Simon puts her own artistry into the effort. In recording Thomas Moore’s talks on “Soul Life,” she recorded him playing the piano too--a talent even his most avid readers didn’t know about. “The piano improvisations fit into my own, down-home idea about meditation,” says Moore. He compares Simon’s approach to the engaging way that National Public Radio mixes music, natural sound and conversation for interviews.

In the past, Moore says, he only listened to music when he was driving his car. Now, he plays taped conversations with James Hillman, one of his own favorite authors and psychotherapists. “So many people tell me they love to be alone in their car listening to a taped conversation,” he says. “It’s a kind of meditation.”

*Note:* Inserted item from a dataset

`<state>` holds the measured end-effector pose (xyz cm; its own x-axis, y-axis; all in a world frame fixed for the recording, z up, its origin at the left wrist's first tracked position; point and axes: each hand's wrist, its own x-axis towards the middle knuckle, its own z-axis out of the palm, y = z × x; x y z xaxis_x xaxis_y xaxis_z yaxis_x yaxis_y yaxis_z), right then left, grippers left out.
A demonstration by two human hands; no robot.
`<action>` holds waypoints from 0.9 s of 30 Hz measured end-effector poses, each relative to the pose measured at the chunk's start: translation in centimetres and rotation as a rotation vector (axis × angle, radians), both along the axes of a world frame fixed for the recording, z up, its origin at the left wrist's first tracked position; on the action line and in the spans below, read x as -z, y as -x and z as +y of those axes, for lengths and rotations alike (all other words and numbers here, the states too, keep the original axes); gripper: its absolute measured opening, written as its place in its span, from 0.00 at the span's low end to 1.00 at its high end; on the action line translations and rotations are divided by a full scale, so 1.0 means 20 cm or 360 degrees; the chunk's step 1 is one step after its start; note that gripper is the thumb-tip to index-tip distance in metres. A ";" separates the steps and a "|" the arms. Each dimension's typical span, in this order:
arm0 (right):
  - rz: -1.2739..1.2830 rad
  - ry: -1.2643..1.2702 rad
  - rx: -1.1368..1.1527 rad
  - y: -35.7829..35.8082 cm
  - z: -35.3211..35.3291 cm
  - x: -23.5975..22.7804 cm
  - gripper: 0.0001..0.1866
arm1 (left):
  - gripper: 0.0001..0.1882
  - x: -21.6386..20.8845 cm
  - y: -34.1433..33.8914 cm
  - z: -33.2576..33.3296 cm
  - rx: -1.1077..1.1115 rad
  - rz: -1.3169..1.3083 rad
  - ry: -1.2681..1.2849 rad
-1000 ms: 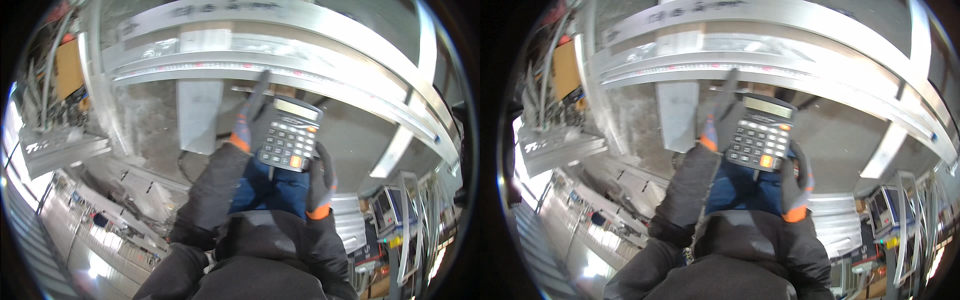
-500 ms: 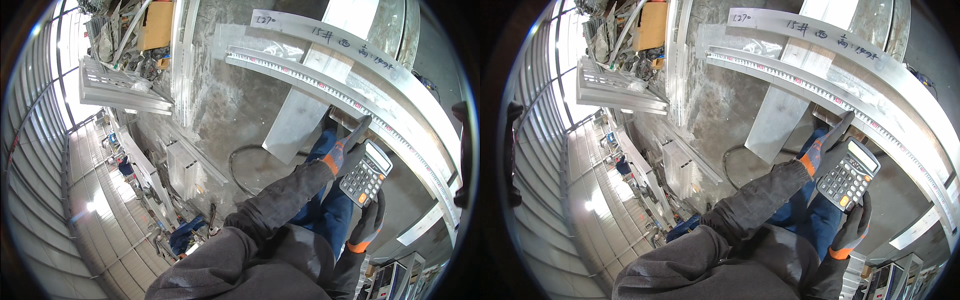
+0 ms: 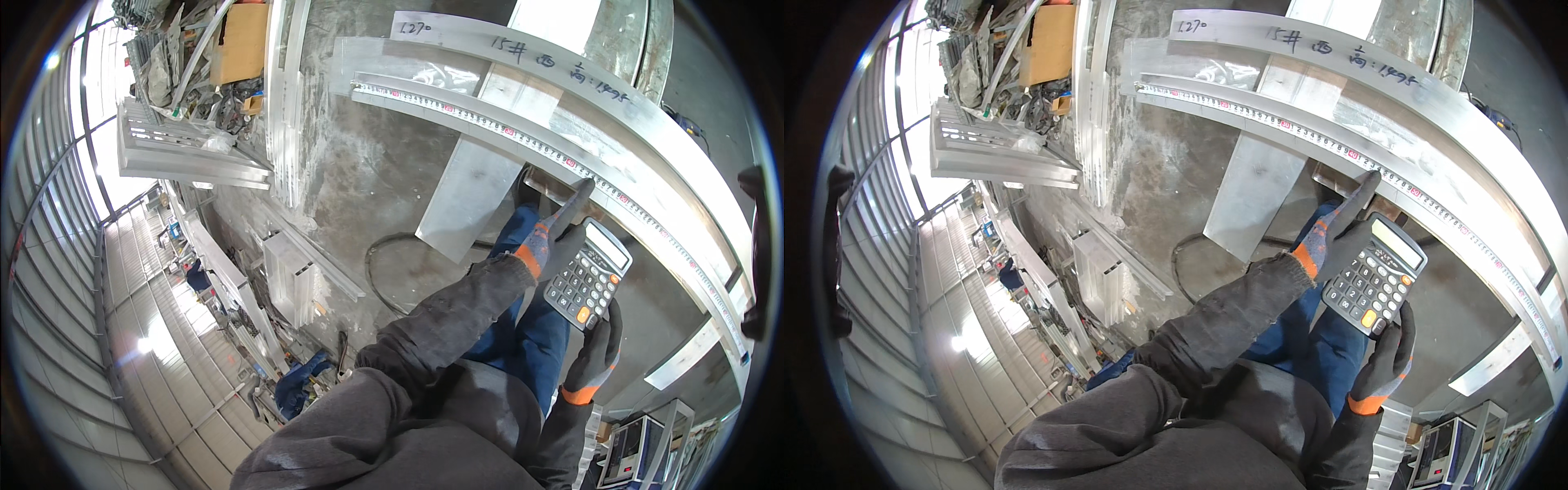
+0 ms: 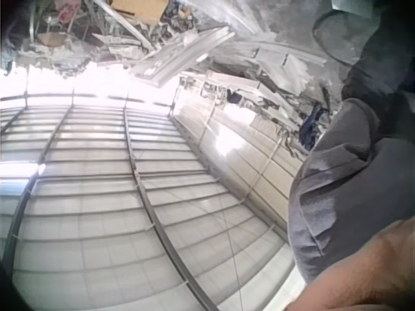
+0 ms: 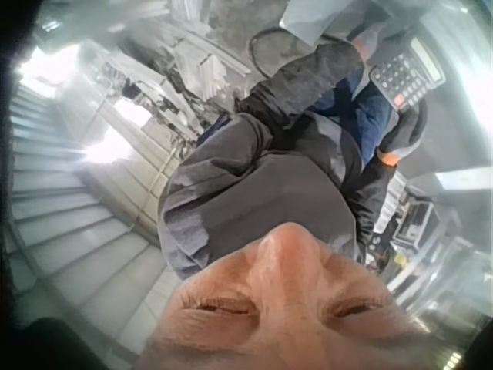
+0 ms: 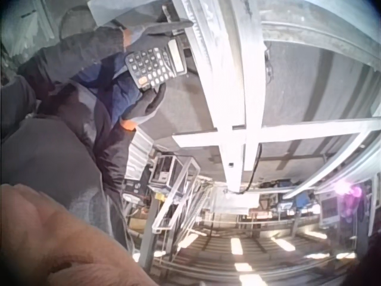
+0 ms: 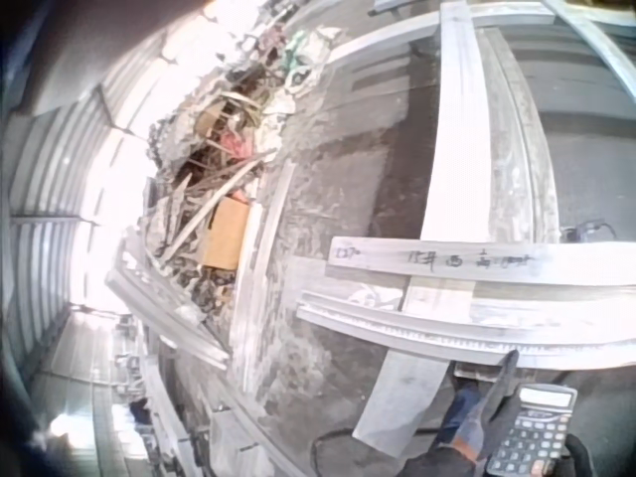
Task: The person measures a long metal profile with a tape measure, records values on a calculator, and marks the profile with a pencil. The person repeats this process for multiple sections of the profile.
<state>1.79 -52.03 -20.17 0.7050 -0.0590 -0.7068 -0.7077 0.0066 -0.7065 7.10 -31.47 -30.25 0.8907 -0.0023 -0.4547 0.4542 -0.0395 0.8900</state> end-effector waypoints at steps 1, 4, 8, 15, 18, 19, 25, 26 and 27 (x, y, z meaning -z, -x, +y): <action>-0.0021 -0.0030 0.0003 0.00 0.00 0.00 0.26 | 0.41 -0.01 0.00 0.00 0.0007 -0.0010 -0.0024; -0.0010 -0.0052 0.0033 0.00 0.00 0.00 0.26 | 0.40 -0.01 -0.01 0.00 -0.0033 -0.0063 0.0030; -0.0031 -0.0006 0.0033 0.01 0.00 0.01 0.26 | 0.40 -0.01 -0.02 0.00 -0.0008 -0.0113 -0.0065; 0.0052 0.0128 -0.0160 0.01 -0.04 0.01 0.28 | 0.37 0.06 0.04 -0.01 -0.0011 0.0097 0.0015; 0.0085 0.0107 -0.0113 0.01 -0.04 0.00 0.28 | 0.34 0.10 0.06 -0.02 -0.0206 0.0035 0.0219; 0.0095 0.0147 -0.0118 0.01 -0.03 -0.01 0.28 | 0.34 0.11 0.06 -0.03 -0.0305 0.0082 0.0378; -0.0015 0.0227 0.0000 0.00 0.01 -0.02 0.24 | 0.42 0.02 0.03 0.00 -0.0027 0.0179 0.0148; 0.0013 0.0239 -0.0035 0.00 0.01 -0.02 0.24 | 0.41 0.00 0.02 0.00 -0.0055 0.0170 0.0144; 0.0010 0.0249 -0.0069 -0.01 0.01 -0.02 0.24 | 0.41 -0.01 0.01 0.01 -0.0086 0.0117 0.0138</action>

In “My Life as Myself,” fiction writer Alice Walker compares her work to a prayer. She describes her religious experience, first as a member of the Methodist church and now as a pagan--a term she defines as “a country person” who is in tune with nature.

Walker envisions a pagan ritual for women about to give birth. Songs should be written and sung to praise the women’s courage and affirm their pain. And the setting? “Preferably, in their own houses or some birthing space in nature where there are a lot of women around them,” Walker explains.

Between conversation, Walker pauses to read her own poems on tape. And there is folksy guitar music by Ali Fraka Toure.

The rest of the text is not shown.